# Jetta 2005.5 has musty smell AC



## deluxman (Jul 21, 2011)

Hello guys, 

Every time I first turn on my AC it will produce those musty smell. I had tried using Lysol which I sprayed through the intake in the front windshield but this did not help either. If anyone know the effective way to resolve this musty odor smell, I would greatly appreciate it. An Autozone guy told me that by spraying those anti mold from the front windshield did not work because the vent was deep down inside which was really hard to get to. Any experience guys??


----------



## [email protected] (Aug 18, 2011)

deluxman said:


> Hello guys,
> 
> Every time I first turn on my AC it will produce those musty smell. I had tried using Lysol which I sprayed through the intake in the front windshield but this did not help either. If anyone know the effective way to resolve this musty odor smell, I would greatly appreciate it. An Autozone guy told me that by spraying those anti mold from the front windshield did not work because the vent was deep down inside which was really hard to get to. Any experience guys??
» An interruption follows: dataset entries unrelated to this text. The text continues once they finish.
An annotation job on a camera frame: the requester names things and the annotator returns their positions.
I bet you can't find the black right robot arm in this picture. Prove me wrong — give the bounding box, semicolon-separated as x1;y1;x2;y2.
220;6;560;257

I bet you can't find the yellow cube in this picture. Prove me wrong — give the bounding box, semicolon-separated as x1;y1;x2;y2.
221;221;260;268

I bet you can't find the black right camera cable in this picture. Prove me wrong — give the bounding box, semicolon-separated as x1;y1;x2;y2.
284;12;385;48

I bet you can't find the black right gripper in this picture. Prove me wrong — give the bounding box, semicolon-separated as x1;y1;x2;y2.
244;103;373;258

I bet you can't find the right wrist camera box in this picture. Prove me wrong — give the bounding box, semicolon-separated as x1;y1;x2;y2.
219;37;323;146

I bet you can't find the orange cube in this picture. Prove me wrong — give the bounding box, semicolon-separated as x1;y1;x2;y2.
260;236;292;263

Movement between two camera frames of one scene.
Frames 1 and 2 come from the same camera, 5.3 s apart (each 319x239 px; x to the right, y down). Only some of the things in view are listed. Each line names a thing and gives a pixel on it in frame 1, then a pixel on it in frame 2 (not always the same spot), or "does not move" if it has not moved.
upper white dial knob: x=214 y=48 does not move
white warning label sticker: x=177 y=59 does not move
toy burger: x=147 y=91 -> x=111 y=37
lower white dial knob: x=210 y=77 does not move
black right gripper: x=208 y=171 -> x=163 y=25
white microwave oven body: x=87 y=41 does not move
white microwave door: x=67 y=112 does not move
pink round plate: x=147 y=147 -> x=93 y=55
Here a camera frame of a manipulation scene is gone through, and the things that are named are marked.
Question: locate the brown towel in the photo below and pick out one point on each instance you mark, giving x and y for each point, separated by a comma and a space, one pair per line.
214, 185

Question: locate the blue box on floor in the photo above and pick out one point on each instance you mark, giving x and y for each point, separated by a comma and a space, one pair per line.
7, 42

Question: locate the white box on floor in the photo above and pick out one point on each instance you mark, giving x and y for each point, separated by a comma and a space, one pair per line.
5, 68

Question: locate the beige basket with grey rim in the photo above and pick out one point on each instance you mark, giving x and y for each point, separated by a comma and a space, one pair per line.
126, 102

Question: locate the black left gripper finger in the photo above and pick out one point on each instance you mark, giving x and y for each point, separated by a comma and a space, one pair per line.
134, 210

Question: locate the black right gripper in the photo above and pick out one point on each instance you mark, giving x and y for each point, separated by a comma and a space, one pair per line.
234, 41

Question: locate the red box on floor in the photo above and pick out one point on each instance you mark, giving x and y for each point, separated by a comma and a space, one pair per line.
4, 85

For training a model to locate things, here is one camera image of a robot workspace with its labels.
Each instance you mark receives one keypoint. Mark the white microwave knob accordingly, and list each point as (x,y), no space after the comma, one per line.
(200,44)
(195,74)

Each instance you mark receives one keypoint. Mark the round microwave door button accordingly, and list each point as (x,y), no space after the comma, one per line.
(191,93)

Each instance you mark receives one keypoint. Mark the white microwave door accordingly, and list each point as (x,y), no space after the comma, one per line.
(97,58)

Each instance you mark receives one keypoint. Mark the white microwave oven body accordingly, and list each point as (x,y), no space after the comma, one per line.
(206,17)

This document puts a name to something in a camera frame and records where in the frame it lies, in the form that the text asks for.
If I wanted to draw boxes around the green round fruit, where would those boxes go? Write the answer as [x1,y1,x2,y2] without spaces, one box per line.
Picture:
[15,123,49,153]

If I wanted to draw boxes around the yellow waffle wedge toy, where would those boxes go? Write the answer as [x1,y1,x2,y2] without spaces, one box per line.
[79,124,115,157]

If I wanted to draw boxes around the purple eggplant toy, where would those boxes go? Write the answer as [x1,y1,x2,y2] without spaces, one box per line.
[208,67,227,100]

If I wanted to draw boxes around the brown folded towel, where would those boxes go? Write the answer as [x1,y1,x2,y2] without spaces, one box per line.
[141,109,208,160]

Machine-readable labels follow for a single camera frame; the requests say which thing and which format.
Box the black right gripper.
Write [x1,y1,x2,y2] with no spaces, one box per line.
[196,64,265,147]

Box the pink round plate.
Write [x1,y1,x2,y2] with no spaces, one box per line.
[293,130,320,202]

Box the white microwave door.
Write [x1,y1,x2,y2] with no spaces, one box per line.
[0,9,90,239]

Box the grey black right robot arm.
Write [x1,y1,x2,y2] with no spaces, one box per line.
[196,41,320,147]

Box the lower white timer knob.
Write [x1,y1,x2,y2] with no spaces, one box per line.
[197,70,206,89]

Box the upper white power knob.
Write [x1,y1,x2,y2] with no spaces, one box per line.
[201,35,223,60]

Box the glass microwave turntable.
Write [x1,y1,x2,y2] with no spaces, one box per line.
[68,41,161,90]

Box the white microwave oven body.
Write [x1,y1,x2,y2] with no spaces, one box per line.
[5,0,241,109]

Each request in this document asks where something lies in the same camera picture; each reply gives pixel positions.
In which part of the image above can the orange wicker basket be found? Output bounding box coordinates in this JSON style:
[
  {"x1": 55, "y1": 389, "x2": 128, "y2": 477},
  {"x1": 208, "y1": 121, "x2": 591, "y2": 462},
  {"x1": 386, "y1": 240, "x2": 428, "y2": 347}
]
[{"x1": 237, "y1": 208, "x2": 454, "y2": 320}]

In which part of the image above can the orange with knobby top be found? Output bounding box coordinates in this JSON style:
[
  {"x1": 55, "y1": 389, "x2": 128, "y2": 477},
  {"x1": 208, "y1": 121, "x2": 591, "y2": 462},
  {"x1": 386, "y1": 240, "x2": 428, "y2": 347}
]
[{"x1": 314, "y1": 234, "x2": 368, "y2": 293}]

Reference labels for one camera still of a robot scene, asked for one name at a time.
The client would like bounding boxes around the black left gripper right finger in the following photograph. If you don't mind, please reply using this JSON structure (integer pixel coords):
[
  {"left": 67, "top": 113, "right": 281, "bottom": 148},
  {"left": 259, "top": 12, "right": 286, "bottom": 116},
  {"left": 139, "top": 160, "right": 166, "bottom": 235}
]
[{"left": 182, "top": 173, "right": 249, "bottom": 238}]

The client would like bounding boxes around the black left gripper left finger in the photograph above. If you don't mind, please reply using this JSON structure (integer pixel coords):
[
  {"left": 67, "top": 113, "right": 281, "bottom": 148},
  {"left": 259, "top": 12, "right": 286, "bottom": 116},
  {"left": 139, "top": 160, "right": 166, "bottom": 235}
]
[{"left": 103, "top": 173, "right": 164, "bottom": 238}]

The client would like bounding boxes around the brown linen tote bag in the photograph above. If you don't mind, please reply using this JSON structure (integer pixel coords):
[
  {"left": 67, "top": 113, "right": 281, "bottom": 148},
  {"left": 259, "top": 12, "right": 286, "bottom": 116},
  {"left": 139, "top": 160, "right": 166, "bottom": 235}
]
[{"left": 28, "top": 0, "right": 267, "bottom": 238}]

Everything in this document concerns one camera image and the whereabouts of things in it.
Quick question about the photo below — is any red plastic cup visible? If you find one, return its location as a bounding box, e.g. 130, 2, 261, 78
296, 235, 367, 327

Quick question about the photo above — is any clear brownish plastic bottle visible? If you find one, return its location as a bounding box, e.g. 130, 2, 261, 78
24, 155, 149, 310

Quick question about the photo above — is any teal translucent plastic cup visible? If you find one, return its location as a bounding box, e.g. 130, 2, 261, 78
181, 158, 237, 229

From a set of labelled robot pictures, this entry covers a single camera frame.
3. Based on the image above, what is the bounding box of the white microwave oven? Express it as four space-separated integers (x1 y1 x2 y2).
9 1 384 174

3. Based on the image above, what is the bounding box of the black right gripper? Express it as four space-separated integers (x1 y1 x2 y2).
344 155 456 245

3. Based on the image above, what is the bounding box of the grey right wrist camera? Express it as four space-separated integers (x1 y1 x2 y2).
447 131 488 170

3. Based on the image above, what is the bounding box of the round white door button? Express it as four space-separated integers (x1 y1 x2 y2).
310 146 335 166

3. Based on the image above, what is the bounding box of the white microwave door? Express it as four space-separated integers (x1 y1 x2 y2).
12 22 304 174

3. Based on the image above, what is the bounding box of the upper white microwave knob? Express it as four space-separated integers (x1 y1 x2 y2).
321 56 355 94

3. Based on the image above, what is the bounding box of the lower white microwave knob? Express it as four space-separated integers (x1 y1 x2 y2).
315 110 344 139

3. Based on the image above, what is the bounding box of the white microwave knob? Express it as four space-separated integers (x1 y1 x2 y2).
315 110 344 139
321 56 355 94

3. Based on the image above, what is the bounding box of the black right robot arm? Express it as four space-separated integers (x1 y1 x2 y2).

Warm the car up and crank the heat for 10 or 15 minutes at idle. Works for me during the summer months when A/C gets a lot of use and moisture collects in the ducting.


----------



## mldouthi (Jun 26, 2010)

I was told by a vw tech that its from mold build up on the condenser, I think he said. VW didnt put a chemical on it to keep it from growing. But they can clean them and put the chemical on there to keep it from happening.


----------



## deluxman (Jul 21, 2011)

mldouthi said:


> I was told by a vw tech that its from mold build up on the condenser, I think he said. VW didnt put a chemical on it to keep it from growing. But they can clean them and put the chemical on there to keep it from happening.


Do you know how much do they charge to do that?


----------



## mldouthi (Jun 26, 2010)

deluxman said:


> Do you know how much do they charge to do that?


Im not sure what they would charge to do it.


----------



## MiffedRatx1 (Aug 10, 2009)

Have you tried replacing the cabin air filter?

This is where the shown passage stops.